Ölümleri durdurun! Ölümleri durdurmak için kahramanları tarih sayfalarından, müzelerden silmek gereklidir. Çünkü o kahramanlara bakarak, kahraman olmak isteyen nice tetik çekicisi var bu dünyada!

Savaşı özendiren, ölümü yücelten her türlü söylem yasaklanmalıdır. Tetiği çekenlere gerektiği gibi ceza verin ama o yeterli değildir, tetiği üretenlere de ceza verilsin! Çünkü tetik çekenlerin büyük kesimi tetik üretici değildir, silah tüccarından alır. Silah tüccarı da yasal üretilen silah fabrikasından alır. Her silahın bir kodu vardır, o kod o silahı üretimine izin veren devletin elindedir. Her ölüm bir anlamda devletin suç ortaklığı ile olur!

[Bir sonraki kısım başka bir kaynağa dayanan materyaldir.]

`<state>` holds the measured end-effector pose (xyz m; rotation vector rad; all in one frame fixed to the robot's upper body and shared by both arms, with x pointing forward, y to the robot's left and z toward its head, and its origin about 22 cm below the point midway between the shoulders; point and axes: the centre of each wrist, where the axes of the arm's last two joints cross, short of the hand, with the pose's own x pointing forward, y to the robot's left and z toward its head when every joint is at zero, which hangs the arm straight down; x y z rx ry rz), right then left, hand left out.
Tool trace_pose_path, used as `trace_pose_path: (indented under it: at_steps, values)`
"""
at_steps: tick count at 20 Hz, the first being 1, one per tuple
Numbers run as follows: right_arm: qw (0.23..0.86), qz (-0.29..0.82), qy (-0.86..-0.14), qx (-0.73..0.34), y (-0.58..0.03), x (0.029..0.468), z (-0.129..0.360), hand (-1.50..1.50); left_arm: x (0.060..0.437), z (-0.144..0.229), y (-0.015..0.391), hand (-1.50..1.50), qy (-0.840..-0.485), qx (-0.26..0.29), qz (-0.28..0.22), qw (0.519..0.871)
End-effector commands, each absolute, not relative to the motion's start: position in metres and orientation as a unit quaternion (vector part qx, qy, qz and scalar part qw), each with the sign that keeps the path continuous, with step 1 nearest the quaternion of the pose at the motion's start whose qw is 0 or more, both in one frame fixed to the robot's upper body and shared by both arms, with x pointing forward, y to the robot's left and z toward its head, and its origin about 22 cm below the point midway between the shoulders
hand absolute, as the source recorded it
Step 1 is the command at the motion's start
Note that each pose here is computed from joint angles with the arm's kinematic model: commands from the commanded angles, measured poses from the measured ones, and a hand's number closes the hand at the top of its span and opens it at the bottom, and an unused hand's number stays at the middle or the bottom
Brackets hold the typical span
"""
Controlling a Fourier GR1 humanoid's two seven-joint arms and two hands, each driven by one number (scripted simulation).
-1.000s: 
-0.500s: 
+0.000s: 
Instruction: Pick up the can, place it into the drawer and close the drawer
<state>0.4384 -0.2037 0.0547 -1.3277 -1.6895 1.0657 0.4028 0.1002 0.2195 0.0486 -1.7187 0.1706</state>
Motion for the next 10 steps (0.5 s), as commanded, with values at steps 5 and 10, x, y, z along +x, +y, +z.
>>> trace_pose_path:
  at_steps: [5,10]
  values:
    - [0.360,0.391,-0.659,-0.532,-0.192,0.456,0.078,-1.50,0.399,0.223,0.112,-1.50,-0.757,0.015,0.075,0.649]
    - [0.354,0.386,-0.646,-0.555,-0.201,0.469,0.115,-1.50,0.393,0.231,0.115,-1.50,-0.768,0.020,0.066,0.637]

Her ölüm ne kadar yerel bir olay gibi gözükse de, evrenseldir. Çünkü silahlar global dünyada çabuk el değiştirmekte ve ölüm saçmaya devam etmektedir. Yasal üretilenler (devlet denetiminde) bir anda nasıl yasal dışı konuma geldiğini hokus pokus ile açıklanamaz. Kurşun insan vücuduna kalıcı olarak yerleşene kadar geçen süreçte, kimler ne kadar para kazandığını düşünün derim, o yüzden ölümü durdurun çağrısına kimlerin karşı geleceğini iyi izleyin!

Yazımda neden teröristlerden ya da kutsal savaşçılardan bahsetmediğime gelince, onların eline silah devletin denetiminden geçmektedir. Yasal silah satışı vb. gibi uygulamalar onların yaptığını övmeye getirmez. Ne kadar yasal olana karşıysam, yasa dışı olana da o kadar karşıyım. Doğal olmayan ölümün savunulacak tarafı yok benim açımdan ama bir çok insan hala ölümü kutsamaya devam edecek ve o kutsal savaş için ölmeyi ve öldürmeyi savunmaya devam edecekler… Yaşamı savunalar, onların elinden silahları ve onları yaratan ortamı ortadan kaldırdığında ancak ve ancak ölümü durdurabilir!